Thursday, May 7, 2015

2 market observations today

A week ago, I went out for drinks with old school friends that I haven't seen for a very long time. There, I had a pretty interesting conversation with a friend. For the sake of anonymity, I shall name my friend "Z". Anyway, as per social norm (or so I'm told), we had a casual chat about what we are doing now.

Me: ... yeah, so that's what I do these days. Where are you working at?
Z: I work in ______! (listed company)
Me: Ooo, I know _____! Wow, is it nice working for big company like that?
Z: It's not too bad...
Me: So, how is it like working for ______? Is work tough?
Z: Actually, not really!
Me: Not really? What do you mean, "not really"?!
Z: I think the company is doing quite bad... there isn't anything for us to do!

Of course, I tried to poke and probe more about the situation at Z's work, but Z was more interested in socializing, so I dropped all the work talk.
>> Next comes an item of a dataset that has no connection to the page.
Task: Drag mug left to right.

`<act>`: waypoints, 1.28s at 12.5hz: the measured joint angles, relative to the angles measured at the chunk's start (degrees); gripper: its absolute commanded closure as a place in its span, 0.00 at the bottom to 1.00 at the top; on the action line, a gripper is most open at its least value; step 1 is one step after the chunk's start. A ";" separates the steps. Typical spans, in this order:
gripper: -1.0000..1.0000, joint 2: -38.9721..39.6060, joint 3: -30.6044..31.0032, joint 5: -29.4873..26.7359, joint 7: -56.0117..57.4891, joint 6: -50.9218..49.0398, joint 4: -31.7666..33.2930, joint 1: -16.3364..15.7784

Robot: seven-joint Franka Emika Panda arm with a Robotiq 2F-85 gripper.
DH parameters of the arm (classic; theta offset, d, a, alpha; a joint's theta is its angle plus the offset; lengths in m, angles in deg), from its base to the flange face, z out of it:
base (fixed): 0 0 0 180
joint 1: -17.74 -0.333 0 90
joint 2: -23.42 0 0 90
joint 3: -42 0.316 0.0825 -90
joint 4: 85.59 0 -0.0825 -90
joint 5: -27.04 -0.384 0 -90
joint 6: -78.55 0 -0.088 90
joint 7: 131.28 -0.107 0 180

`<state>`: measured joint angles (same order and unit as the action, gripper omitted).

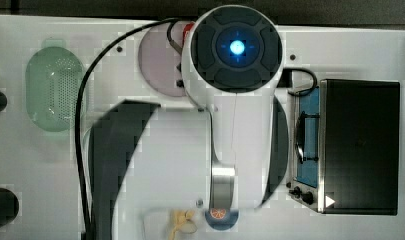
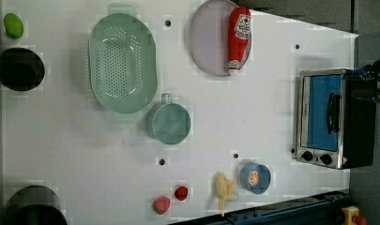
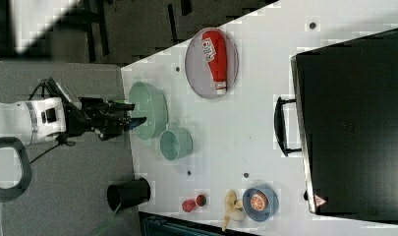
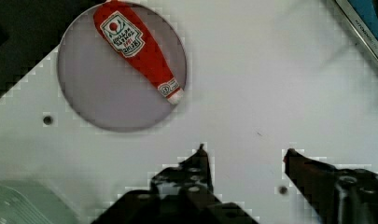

Work all day, go out still want to talk about work? Don't so loser, right?

After I heard what Z said, it kind of woke me up to the fact that things might actually be a lot worse than what they seem to be!


Z's company is none other than SembCorp.

So when they released their first quarter earnings, I was not surprised at all that it looked horrible. EPS dropped by 24%, ouch. Felix did a nice review of the results. Anyway, it is supposed to look horrible, which is why it is trading near its low, and not its high. I just didn't expect it to look that horrible.

I've been patiently sitting on my hands because I've been targetting for a May low in oil, which ought to have a spillover to companies in the related industries. Perhaps I will be able to finally enter some positions in the O&G plays. Sembcorp to $4, pretty please?


In other news, bonds have been exploding in yield recently. German bunds are slaughtering people.


The 10 year bund went from 0.1% to 0.74%. How's that for an ass-raping? Are bonds really a "safe" asset to be in? At this point of time, I don't think so.

With the jump in yields, other "bond"-like alternatives are getting hit since the risk-free rate is rising and the attractiveness of such alternatives decrease. A good example are REITs. Just look at the top 20 volume today.


2 up, 3 unchanged, 15 down. Ho boy.

CapitaCom, FarEastH, Keppel, Sabana and Suntec are the best looking ones to me. When I say best looking, I mean they look like shit to me, which is why I think they are interesting candidates to explore.

I have taken a small nibble in CapitaCom. I like their brand name compared to the others.

Is the tide finally changing? I sure as hell hope so, I've been waiting ages for some downside action in the markets.

Now, I'm off to try and finish reading my RES notes! If we do have a market meltdown, wouldn't it be nice to pick up a cheap asset and use 5 times of leverage?

2 comments:

  1. Hi GMGH,

    Thanks for sharing :)

    I think Suntec looks attractive to me as well as it has fallen quite abit from it's high of $2 earlier this year with the news of being added into the MSCI SG Index.
    Also looking at CapitaCom. It has a healthy gearing of about 29%, pb below 1, quality offices located around CBD area...yield at a reasonable 5.14% .

    I sold my all FEHT at a small loss last year because their occupancy rates have been dropping and so will affect the distributions.
    Looks like tourism sector will take awhile to recover...

    ReplyDelete
    Replies
    1. Hey EotS,

      Thanks for your comment!

      Mmm, I do like CapitaCom, Suntec and Keppel. I'm trying to take small nibbles on these guys. I concur with that simple analysis of CapitaCom.

      FEHT decline has tempted me too, but I also think that tourism will be quite muted for a while. Yields are disturbingly low to me, given it's P/B ratio, concentrated strategy and cyclical industry.

      Interesting to pick your brain!